Jacobsen, J.-H., Stelzer, J., Fritz, T. H., Chételat, G., La Joie, R., & Turner, R. (2015). Why musical memory can be preserved in advanced Alzheimer’s disease. Brain, 138(8), 2438-2450. doi:10.1093/brain/awv135.


Cite as: https://hdl.handle.net/11858/00-001M-0000-0027-7E58-6
Abstract
Musical memory is considered to be partly independent from other memory systems. In Alzheimer’s disease and different types of dementia, musical memory is surprisingly robust, and likewise for brain lesions affecting other kinds of memory. However, the mechanisms and neural substrates of musical memory remain poorly understood. In a group of 32 normal young human subjects (16 male and 16 female, mean age of 28.0 ± 2.2 years), we performed a 7 T functional magnetic resonance imaging study of brain responses to music excerpts that were unknown, recently known (heard an hour before scanning), and long-known. We used multivariate pattern classification to identify brain regions that encode long-term musical memory. The results showed a crucial role for the caudal anterior cingulate and the ventral pre-supplementary motor area in the neural encoding of long-known as compared with recently known and unknown music. In the second part of the study, we analysed data of three essential Alzheimer’s disease biomarkers in a region of interest derived from our musical memory findings (caudal anterior cingulate cortex and ventral pre-supplementary motor area) in 20 patients with Alzheimer’s disease (10 male and 10 female, mean age of 68.9 ± 9.0 years) and 34 healthy control subjects (14 male and 20 female, mean age of 68.1 ± 7.2 years). Interestingly, the regions identified to encode musical memory corresponded to areas that showed substantially minimal cortical atrophy (as measured with magnetic resonance imaging), and minimal disruption of glucose-metabolism (as measured with 18F-fluorodeoxyglucose positron emission tomography), as compared to the rest of the brain.
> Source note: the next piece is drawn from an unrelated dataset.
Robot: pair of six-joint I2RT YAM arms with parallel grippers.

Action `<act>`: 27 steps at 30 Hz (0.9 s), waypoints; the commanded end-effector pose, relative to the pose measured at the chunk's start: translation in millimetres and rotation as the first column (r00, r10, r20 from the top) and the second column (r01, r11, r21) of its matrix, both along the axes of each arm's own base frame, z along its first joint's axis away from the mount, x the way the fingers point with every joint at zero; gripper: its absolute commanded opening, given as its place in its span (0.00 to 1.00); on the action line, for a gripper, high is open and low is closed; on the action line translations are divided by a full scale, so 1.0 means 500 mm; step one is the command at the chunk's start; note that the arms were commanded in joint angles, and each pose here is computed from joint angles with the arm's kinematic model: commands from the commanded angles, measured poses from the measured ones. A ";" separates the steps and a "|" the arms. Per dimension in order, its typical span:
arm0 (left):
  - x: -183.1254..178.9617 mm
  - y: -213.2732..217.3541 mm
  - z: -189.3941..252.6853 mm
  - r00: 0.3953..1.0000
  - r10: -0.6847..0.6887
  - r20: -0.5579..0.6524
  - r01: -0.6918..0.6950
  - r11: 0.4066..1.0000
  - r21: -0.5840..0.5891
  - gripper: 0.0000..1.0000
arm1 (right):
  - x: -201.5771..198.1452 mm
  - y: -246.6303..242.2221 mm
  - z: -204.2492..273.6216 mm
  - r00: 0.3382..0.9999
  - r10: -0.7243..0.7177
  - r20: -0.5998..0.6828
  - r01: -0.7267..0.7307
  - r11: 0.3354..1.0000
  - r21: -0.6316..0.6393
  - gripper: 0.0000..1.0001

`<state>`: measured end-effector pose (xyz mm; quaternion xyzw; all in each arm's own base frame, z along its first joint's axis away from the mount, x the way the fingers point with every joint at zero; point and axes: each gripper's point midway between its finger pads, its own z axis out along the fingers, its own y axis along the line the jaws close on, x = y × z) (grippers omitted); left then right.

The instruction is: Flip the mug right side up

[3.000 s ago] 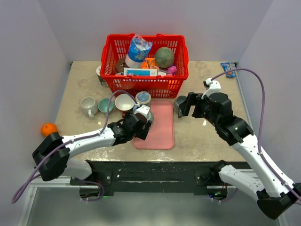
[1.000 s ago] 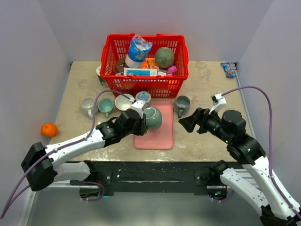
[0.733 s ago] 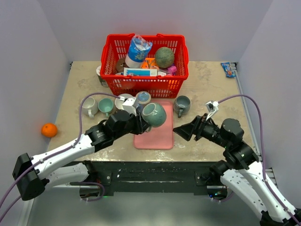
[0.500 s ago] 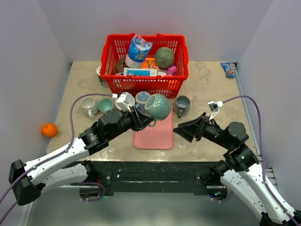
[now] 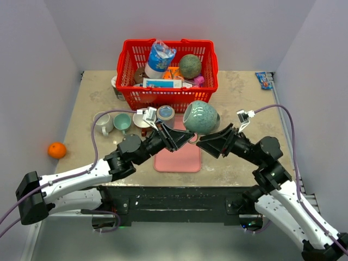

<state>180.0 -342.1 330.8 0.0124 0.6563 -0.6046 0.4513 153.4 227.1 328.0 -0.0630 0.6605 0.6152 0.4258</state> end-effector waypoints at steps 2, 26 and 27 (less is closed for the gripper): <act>-0.029 0.050 0.219 0.986 0.066 0.151 0.004 0.907 -0.422 0.00 | 0.003 0.016 0.027 0.998 0.019 0.061 -0.021 1.000 0.023 0.84; -0.031 0.055 0.189 0.987 0.087 0.137 -0.006 0.864 -0.504 0.00 | 0.017 0.033 0.060 0.998 0.015 0.060 -0.023 0.991 0.130 0.52; -0.035 0.054 0.192 0.987 0.078 0.142 0.006 0.859 -0.511 0.00 | 0.017 0.034 0.060 0.998 0.020 0.058 -0.027 0.991 0.134 0.52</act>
However, amyloid-β deposition (as measured with 18F-flobetapir positron emission tomography) within the currently observed regions of interest was not substantially less than in the rest of the brain, which suggests that the regions of interest were still in a very early stage of the expected course of biomarker development in these regions (amyloid accumulation → hypometabolism → cortical atrophy) and therefore relatively well preserved. Given the observed overlap of musical memory regions with areas that are relatively spared in Alzheimer’s disease, the current findings may thus explain the surprising preservation of musical memory in this neurodegenerative disease.